WHAT YOU SHOULD DO » When the line containing "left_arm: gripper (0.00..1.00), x" is found in the data below, copy it and each line after it through the line containing "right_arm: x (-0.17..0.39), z", exactly and with no others.
[DATA PROVIDED — start]
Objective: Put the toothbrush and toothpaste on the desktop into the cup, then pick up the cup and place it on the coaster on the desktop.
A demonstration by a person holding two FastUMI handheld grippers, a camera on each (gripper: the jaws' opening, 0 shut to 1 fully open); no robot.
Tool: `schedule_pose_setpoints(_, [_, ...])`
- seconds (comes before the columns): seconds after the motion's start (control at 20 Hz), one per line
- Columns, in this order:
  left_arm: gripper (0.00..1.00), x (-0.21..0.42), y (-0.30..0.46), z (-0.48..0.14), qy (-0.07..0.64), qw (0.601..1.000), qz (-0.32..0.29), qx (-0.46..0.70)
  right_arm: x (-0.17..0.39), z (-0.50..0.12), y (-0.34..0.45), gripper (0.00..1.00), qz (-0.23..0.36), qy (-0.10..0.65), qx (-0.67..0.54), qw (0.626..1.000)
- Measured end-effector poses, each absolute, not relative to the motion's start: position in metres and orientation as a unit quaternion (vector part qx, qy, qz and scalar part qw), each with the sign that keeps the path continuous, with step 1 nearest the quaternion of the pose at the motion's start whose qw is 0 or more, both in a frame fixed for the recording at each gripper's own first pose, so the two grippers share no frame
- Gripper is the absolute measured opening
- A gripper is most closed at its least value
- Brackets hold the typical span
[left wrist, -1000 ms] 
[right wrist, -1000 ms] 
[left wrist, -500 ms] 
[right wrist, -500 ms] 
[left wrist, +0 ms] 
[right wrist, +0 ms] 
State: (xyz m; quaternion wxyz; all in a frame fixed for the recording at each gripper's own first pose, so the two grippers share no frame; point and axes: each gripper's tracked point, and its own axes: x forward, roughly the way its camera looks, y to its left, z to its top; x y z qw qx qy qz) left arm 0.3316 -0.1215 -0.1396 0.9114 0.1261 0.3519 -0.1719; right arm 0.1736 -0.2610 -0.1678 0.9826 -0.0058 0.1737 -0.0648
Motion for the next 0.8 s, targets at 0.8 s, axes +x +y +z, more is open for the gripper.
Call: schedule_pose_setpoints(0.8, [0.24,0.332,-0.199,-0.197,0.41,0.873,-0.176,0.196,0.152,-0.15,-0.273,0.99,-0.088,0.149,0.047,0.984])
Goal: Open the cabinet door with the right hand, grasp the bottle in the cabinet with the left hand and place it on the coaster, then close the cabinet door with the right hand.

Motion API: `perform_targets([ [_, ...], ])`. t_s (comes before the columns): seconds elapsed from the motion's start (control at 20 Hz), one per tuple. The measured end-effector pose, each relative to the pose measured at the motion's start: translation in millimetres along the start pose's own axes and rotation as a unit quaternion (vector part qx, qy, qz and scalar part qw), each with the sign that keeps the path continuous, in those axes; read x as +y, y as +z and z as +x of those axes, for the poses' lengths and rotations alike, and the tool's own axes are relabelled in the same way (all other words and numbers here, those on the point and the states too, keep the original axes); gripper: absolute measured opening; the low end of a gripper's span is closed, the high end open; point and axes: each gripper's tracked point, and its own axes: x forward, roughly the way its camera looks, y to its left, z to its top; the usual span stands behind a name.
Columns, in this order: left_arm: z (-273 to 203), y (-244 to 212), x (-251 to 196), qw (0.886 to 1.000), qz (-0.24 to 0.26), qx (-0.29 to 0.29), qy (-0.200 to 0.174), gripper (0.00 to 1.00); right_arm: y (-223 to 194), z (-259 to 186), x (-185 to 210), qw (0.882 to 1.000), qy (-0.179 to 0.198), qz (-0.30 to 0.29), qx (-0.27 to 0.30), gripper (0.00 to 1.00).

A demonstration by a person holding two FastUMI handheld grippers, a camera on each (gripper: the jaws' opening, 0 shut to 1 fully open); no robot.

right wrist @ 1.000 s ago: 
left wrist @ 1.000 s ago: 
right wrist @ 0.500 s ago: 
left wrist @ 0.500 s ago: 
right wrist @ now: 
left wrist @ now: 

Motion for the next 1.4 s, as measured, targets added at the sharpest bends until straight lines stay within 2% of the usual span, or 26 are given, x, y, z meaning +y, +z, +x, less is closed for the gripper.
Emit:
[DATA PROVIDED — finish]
SOLUTION TO THIS TASK »
  left_arm: gripper (0.00..1.00), x (-0.21..0.42), y (-0.30..0.46), z (-0.48..0.14), qy (-0.07..0.64), qw (0.601..1.000), qz (-0.32..0.29), qx (-0.46..0.70)
  right_arm: x (-0.17..0.39), z (-0.50..0.12), y (-0.34..0.45), gripper (0.00..1.00), qz (-0.23..0.36), qy (-0.10..0.65), qx (-0.67..0.54), qw (0.626..1.000)

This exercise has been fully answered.